• **DATASET SECTION**
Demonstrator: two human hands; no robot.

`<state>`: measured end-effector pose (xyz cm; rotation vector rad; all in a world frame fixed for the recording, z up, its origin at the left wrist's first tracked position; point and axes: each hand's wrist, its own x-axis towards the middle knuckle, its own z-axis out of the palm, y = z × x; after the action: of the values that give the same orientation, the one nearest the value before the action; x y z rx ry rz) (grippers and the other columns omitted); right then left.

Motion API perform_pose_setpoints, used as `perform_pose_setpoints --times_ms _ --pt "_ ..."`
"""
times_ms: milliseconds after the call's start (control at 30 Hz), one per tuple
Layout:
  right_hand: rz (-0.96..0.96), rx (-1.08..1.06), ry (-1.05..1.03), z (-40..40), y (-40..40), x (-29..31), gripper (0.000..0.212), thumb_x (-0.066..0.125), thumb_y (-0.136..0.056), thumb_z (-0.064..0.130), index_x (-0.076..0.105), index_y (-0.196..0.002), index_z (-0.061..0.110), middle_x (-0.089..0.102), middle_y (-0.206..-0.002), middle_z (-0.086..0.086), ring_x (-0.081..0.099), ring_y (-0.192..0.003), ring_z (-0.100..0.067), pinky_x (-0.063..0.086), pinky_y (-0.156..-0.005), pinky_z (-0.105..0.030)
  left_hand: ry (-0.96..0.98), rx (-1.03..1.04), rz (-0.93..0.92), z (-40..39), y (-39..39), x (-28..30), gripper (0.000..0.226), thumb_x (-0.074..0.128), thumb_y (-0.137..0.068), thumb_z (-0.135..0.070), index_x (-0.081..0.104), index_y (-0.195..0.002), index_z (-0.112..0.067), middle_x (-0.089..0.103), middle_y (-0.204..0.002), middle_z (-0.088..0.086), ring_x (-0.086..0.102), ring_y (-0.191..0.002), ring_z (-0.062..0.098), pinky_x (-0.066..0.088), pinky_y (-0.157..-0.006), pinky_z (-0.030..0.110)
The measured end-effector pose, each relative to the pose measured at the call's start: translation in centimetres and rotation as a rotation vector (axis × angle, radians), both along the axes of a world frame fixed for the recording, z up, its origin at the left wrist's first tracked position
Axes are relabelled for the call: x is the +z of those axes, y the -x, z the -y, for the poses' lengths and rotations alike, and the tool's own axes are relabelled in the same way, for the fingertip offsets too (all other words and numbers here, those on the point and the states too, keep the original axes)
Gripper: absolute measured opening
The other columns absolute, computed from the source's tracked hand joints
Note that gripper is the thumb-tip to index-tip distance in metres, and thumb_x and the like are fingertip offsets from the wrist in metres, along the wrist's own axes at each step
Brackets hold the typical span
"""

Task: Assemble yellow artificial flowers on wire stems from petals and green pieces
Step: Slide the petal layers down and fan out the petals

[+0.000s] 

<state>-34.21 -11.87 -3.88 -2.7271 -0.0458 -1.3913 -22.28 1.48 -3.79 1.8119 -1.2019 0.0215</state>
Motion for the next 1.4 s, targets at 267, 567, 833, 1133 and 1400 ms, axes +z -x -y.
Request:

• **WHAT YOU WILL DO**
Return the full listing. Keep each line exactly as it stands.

• **SOLUTION FOR THIS TASK**
Demonstrator: two human hands; no robot.

`<state>`: measured end-effector pose (xyz cm; rotation vector rad; all in a world frame fixed for the recording, z up, its origin at the left wrist's first tracked position; point and axes: each hand's wrist, its own x-axis towards the middle knuckle, its own z-axis out of the palm, y = z × x; after the action: of the values that give the same orientation, the one nearest the value before the action; x y z rx ry rz) (grippers and the other columns omitted); right then left.

Motion API perform_pose_setpoints, used as `perform_pose_setpoints --times_ms _ --pt "_ ..."`
"""
times_ms: milliseconds after the call's start (control at 30 Hz), one per tuple
Layout:
  right_hand: rz (-0.96..0.96), rx (-1.08..1.06), ry (-1.05..1.03), z (-40..40), y (-40..40), x (-29..31), gripper (0.000..0.212), thumb_x (-0.066..0.125), thumb_y (-0.136..0.056), thumb_z (-0.064..0.130), index_x (-0.076..0.105), index_y (-0.196..0.002), index_z (-0.061..0.110), middle_x (-0.089..0.102), middle_y (-0.206..-0.002), middle_z (-0.086..0.086), ring_x (-0.081..0.099), ring_y (-0.192..0.003), ring_z (-0.100..0.067), pinky_x (-0.063..0.086), pinky_y (-0.156..-0.005), pinky_z (-0.105..0.030)
  left_hand: ry (-0.96..0.98), rx (-1.03..1.04), rz (-0.93..0.92), z (-40..39), y (-39..39), x (-28..30), gripper (0.000..0.226), thumb_x (-0.074..0.128), thumb_y (-0.137..0.068), thumb_z (-0.135..0.070), index_x (-0.081..0.104), index_y (-0.195..0.002), index_z (-0.112..0.067), middle_x (-0.089..0.103), middle_y (-0.204..0.002), middle_z (-0.088..0.086), ring_x (-0.086..0.102), ring_y (-0.191..0.002), ring_z (-0.062..0.098), pinky_x (-0.066..0.088), pinky_y (-0.157..-0.006), pinky_z (-0.030..0.110)
The measured end-effector pose, each relative to the pose measured at the call's start: translation in centimetres and rotation as a rotation vector (axis × angle, radians), both along the axes of a world frame fixed for the recording, z up, its origin at the left wrist's first tracked position
Axes are relabelled for the call: x is the +z of those axes, y the -x, z the -y, for the poses' lengths and rotations alike, and the tool's own axes are relabelled in the same way, for the fingertip offsets too (all other words and numbers here, those on the point and the states too, keep the original axes)
Gripper: absolute measured opening
The other columns absolute, computed from the source's tracked hand joints
Note that gripper is the thumb-tip to index-tip distance in metres, and thumb_x and the like are fingertip offsets from the wrist in metres, along the wrist's own axes at each step
Brackets hold the typical span
"""

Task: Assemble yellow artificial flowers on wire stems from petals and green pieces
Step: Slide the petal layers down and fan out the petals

[+0.000s] 

<state>-34.21 -11.87 -3.88 -2.7271 -0.0458 -1.3913 -22.28 1.48 -3.79 1.8119 -1.2019 0.0215</state>
Motion for the next 1.4 s, targets at 267, 567, 833, 1133 and 1400 ms, axes +z -x -y.
Request:

What the exercise asked for is complete.